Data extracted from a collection
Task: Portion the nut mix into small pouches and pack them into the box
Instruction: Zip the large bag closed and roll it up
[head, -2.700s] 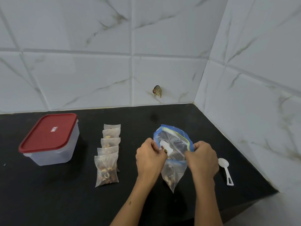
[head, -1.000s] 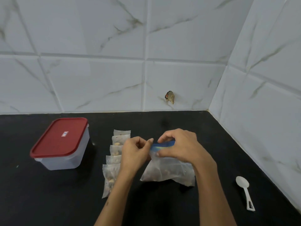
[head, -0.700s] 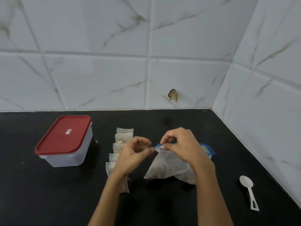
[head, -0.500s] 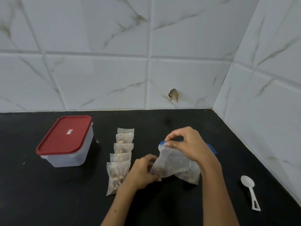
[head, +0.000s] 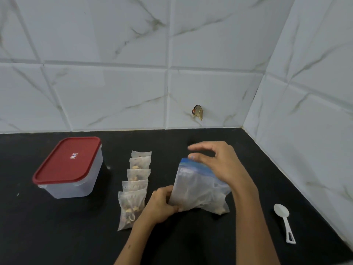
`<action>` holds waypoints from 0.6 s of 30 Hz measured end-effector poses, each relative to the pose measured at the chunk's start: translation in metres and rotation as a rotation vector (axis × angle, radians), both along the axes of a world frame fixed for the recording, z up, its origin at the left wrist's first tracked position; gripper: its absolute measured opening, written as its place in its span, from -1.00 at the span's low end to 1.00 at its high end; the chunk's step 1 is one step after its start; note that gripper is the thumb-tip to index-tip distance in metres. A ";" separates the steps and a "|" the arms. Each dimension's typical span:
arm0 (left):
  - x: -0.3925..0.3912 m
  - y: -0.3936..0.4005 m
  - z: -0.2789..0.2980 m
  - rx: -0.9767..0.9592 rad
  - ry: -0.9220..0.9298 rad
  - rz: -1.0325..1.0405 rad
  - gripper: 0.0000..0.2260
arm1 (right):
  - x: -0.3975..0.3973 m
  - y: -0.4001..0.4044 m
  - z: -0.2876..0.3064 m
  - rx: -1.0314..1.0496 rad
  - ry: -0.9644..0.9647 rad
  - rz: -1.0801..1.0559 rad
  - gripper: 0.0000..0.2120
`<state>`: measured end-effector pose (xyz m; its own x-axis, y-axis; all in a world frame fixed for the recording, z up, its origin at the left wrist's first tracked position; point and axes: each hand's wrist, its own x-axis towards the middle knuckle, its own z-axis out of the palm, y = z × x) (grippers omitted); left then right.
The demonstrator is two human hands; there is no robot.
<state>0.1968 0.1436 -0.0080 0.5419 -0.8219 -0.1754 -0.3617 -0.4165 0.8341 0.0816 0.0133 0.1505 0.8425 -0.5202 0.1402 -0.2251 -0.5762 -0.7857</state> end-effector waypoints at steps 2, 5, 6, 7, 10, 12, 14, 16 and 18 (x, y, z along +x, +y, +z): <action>0.002 0.000 -0.002 -0.039 0.027 0.006 -0.55 | -0.015 -0.010 -0.001 -0.004 -0.065 -0.095 -0.72; 0.003 -0.001 0.010 -0.138 0.086 0.048 -0.49 | -0.049 -0.028 -0.020 0.025 -0.151 -0.390 -0.59; 0.002 -0.002 0.018 -0.198 0.099 0.076 -0.44 | -0.061 -0.033 -0.029 0.057 -0.165 -0.506 -0.55; -0.001 -0.005 0.029 -0.268 0.081 0.110 -0.38 | -0.072 -0.039 -0.039 0.091 -0.147 -0.611 -0.52; -0.014 -0.016 0.071 -0.454 -0.232 0.215 -0.31 | -0.094 -0.053 -0.072 0.210 0.163 -0.748 -0.53; -0.024 -0.032 0.101 -0.453 -0.568 0.197 -0.35 | -0.093 -0.056 -0.098 0.288 0.389 -0.628 -0.52; -0.036 -0.057 0.127 -0.332 -0.819 0.064 -0.38 | -0.086 -0.052 -0.123 0.332 0.503 -0.498 -0.52; -0.051 -0.089 0.146 -0.087 -0.929 -0.090 -0.33 | -0.079 -0.050 -0.137 0.322 0.531 -0.453 -0.56; -0.061 -0.116 0.155 0.168 -0.973 -0.216 -0.31 | -0.076 -0.049 -0.142 0.318 0.493 -0.446 -0.68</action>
<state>0.1355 0.0281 0.1465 0.3536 -0.9247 0.1407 -0.9352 -0.3464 0.0735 0.0056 -0.0358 0.0089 0.4671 -0.7806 -0.4153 -0.7552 -0.1079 -0.6465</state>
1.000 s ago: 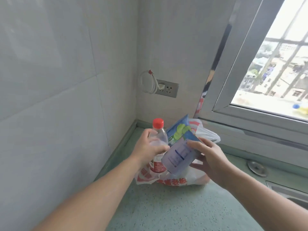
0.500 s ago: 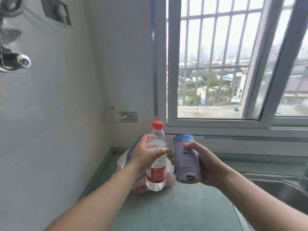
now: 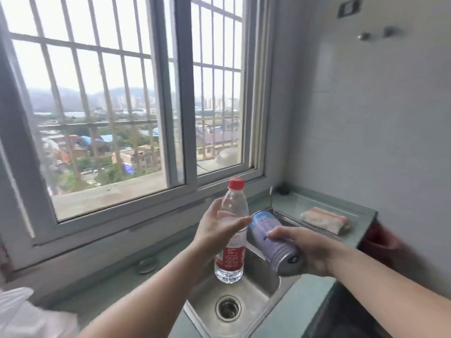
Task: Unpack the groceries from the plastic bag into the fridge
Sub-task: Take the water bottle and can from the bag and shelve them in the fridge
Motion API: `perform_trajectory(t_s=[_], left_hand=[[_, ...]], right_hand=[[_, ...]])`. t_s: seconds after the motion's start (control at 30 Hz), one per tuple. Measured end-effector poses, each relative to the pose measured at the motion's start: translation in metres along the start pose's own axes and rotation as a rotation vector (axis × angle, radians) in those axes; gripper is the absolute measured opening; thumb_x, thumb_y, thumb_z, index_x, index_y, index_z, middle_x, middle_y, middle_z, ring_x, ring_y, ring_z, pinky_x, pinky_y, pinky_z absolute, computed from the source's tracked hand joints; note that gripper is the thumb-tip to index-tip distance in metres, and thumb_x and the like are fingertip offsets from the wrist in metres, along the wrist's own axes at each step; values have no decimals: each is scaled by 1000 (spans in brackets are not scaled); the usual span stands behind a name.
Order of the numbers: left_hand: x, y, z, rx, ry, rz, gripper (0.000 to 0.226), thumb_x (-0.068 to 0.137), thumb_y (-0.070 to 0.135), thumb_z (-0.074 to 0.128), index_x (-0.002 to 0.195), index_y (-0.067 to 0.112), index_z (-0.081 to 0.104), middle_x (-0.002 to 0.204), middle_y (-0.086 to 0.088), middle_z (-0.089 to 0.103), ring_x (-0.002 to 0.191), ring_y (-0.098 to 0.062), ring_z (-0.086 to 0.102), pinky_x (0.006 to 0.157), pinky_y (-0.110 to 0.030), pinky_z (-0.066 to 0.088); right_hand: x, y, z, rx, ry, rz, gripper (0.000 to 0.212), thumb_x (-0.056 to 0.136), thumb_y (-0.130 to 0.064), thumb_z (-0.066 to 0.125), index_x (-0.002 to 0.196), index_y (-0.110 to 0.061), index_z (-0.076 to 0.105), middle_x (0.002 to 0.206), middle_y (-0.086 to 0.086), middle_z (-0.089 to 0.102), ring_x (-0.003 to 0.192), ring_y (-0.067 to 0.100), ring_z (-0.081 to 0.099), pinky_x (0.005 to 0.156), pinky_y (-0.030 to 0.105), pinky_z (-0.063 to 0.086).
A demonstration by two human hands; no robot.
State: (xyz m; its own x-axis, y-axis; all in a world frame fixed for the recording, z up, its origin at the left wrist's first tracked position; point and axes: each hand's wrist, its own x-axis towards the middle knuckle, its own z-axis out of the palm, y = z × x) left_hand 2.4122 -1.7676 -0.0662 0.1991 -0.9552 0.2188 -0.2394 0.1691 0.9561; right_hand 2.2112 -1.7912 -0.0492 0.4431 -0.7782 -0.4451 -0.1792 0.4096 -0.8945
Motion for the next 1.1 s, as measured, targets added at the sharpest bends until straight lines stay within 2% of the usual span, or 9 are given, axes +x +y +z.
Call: perform_trajectory(t_s=[0.07,0.17,0.27,0.37,0.47,0.7,0.83,0.97,1.1], left_hand=[[10,7,53,-36,-107,52,41,71,31,85,87,43,50,85,5,71,77,-4,67,65,-17,52],[8,23,134,-69,-271,106,50,56,52,85,96,42,56,91,7,73,84,-7,70,82,-34,56],[-10,50,216,-109,-439,157,58,50,59,79,100,38,58,93,7,73,86,-10,70,87,-41,56],[-38,84,298,-149,-590,220,53,53,57,81,98,40,58,93,7,73,88,-10,70,89,-42,55],[-78,123,375,-180,-744,255,49,59,55,83,97,41,55,92,5,72,86,-12,70,84,-37,56],[-194,199,527,-267,-991,297,39,71,39,83,99,36,55,93,2,71,86,-12,70,73,-25,53],[-257,234,593,-311,-1130,290,51,58,48,83,100,34,57,86,1,72,82,-14,71,72,-26,53],[-308,263,649,-344,-1251,310,34,71,36,83,95,37,59,82,6,74,78,-10,71,69,-22,50],[-350,286,699,-378,-1374,326,39,68,39,83,101,33,62,88,2,74,82,-14,72,78,-32,56]], right_hand=[[-25,12,-44,-53,267,-23,46,72,-25,75,112,-5,63,84,16,67,63,25,63,60,31,51],[-84,27,-103,-254,668,-38,33,67,-26,76,92,-6,69,77,9,62,63,21,55,57,26,42],[-161,44,-156,-458,876,49,35,58,-36,70,84,-13,65,79,3,57,68,18,51,57,26,36],[-239,66,-205,-512,1076,111,52,54,-40,69,98,-16,59,95,4,65,80,21,62,64,27,47],[-313,95,-246,-483,1274,85,61,47,-39,64,104,-22,51,96,0,61,78,16,59,58,24,46],[-467,172,-326,-337,1643,8,44,66,-29,75,102,-25,50,95,-2,56,78,12,52,53,24,37],[-550,207,-350,-251,1783,21,38,64,-28,76,94,-21,54,86,-4,56,75,15,51,56,26,38],[-614,236,-360,-98,1903,-30,43,57,-30,75,92,-26,50,91,-6,55,83,13,54,66,29,44],[-659,255,-366,102,2041,-150,55,53,-39,77,98,-29,48,99,-10,55,93,11,56,79,33,48]])
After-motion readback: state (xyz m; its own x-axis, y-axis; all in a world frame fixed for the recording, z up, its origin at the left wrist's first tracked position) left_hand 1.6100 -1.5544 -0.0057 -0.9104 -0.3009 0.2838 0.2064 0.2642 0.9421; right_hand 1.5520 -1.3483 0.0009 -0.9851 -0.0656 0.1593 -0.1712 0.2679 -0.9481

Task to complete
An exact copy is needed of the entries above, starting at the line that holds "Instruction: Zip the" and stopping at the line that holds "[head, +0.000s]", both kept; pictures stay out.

Reply
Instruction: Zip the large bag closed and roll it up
[head, -2.700s] 
[head, -1.000s] 
[head, -0.700s] 
[head, -0.500s] 
[head, +0.000s] 

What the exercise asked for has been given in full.